Kevin Mitnick is one of the most famous black-hat hackers turned ethical hackers in history. Mitnick's early years were marked by his extraordinary talent for hacking and manipulation of computer systems. He was fascinated by computers and how they worked, and he quickly learned how to exploit their vulnerabilities. In the early 1990s, Mitnick began hacking into major corporations, including Motorola, Nokia, and IBM. These hacks caught the attention of international law enforcement, landing him a place on the FBI's most-wanted list. But Mitnick's hacking spree eventually caught up with him, and he was arrested in 1995 and sentenced to five years in prison.
After his release from prison, Mitnick became an ethical hacker, using his skills to help organisations identify and fix security vulnerabilities. He also wrote several books about hacking and security, and he became a frequent speaker at security conferences. Today, Mitnick is a consultant and public speaker and runs Mitnick Security Consulting LLC to advise companies on cybersecurity.
In 1995, back when Kevin Mitnick was a black-hat hacker, he decided to hack into the computer of cybersecurity expert Tsutomu Shimonura. Let’s just say this didn’t end well for Mitnick. Shimomura decided to take his revenge by using his own hacking skills to help the FBI track and locate Mitnick, successfully getting him arrested. This collaboration highlighted the possibility of hackers working alongside law enforcement, marking a pivotal moment in the history of ethical hacking.
But Shimomura's legacy as one of the best hackers in the world extends far beyond his role in Mitnick’s downfall. His expertise in network security, cryptography, and system architecture made him a sought-after consultant, speaker, and educator.
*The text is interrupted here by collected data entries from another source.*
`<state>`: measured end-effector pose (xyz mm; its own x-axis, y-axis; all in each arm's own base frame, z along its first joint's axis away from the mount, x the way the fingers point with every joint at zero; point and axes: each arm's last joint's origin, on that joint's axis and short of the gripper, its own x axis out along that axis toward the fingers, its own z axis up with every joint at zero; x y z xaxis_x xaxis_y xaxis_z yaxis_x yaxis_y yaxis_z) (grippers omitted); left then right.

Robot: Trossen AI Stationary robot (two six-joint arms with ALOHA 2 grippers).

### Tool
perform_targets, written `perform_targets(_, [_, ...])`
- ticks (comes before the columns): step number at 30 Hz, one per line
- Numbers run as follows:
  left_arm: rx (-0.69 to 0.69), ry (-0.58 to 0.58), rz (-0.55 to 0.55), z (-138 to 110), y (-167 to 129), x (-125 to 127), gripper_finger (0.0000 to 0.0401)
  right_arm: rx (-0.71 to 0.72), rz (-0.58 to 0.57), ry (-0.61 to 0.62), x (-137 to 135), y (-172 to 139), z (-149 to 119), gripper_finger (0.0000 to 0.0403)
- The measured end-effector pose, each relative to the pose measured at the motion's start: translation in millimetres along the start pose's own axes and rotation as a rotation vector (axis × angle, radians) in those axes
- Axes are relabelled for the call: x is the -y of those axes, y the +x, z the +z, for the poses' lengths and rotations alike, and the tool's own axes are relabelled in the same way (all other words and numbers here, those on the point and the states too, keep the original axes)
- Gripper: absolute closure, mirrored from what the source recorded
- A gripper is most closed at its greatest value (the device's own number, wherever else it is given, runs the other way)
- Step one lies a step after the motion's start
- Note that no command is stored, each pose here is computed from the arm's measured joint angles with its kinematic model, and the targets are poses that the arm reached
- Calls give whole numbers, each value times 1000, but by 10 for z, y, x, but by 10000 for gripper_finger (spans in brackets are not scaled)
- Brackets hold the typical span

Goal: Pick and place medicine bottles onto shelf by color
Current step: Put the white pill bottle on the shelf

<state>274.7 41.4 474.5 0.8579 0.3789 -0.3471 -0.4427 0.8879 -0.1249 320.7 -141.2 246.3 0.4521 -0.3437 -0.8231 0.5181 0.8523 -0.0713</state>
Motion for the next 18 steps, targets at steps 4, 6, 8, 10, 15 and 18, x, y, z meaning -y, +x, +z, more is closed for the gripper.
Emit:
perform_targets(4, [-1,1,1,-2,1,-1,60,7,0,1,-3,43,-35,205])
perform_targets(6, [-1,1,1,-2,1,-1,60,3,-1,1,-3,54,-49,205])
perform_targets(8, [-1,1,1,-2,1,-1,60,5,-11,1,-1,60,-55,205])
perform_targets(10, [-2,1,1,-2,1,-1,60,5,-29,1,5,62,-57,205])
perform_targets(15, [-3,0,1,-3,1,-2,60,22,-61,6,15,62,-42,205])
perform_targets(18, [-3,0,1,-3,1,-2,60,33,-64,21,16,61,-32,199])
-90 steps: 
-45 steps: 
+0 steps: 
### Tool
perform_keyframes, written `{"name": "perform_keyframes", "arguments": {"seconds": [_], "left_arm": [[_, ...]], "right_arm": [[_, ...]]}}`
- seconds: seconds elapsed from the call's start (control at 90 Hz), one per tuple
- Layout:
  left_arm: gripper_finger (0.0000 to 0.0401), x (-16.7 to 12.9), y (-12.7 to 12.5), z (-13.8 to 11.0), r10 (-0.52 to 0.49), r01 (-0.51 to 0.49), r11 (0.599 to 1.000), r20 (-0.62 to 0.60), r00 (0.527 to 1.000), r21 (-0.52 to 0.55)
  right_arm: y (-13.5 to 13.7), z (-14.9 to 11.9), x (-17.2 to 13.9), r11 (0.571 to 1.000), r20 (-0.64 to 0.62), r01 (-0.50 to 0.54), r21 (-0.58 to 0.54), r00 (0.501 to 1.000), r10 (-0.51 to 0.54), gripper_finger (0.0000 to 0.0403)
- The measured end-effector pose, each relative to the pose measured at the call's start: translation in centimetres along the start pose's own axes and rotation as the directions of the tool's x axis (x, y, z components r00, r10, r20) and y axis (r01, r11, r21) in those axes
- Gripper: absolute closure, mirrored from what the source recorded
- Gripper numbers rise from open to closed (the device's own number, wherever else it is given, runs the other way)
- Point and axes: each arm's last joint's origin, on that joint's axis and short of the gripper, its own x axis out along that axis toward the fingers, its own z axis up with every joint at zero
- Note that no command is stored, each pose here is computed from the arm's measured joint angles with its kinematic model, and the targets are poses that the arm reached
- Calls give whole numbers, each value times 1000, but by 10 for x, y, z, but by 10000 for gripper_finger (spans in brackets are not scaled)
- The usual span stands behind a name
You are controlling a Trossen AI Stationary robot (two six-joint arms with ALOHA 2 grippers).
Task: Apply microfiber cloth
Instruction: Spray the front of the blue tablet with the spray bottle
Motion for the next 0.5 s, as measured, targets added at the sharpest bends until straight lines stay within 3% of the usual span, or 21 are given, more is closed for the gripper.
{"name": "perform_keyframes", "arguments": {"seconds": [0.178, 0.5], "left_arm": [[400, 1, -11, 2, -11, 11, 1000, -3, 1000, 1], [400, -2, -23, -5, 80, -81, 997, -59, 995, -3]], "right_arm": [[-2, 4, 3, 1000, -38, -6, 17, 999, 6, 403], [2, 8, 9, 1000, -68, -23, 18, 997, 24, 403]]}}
He is also an advocate for responsible hacking, emphasizing the importance of using one's skills for the greater good and adhering to ethical guidelines. This ethical foundation became a cornerstone of his legacy, inspiring aspiring hackers to channel their abilities towards the good rather than the illegal.
Robert Tappen Morris
In 1988, while still a student at Harvard, Robert Morris created the world’s first Morris worm, a type of malware designed to spread through the Internet and collect information about computer systems. The Morris worm quickly spread out of control and caused widespread damage to computer systems. It’s estimated that the worm infected over 6,000 computers around the US, even researching military computers and nearly crashing NASA’s systems. After being arrested and charged Morris became the first individual to be tried under the new Computer Fraud and Abuse Act of 1986, where he was tried, convicted and sentenced to three years of probation, 400 hours of community service, and a fine of $10,000.
Morris has become a controversial figure in the cybersecurity community. Many believe that Morris only had the goal of copying his malware to the school computers so they would appear slower, and then the school would have to fix or update them. Others that knew him claimed he created it just to see how large the networks spread, how far the internet could take his worm. But there’s no doubt that the Morris worm was a wake-up call for security professionals, making Morris one of the most famous hackers in the world. Some experts have even gone as far as to say that the worm gave birth to the security industry as we know it.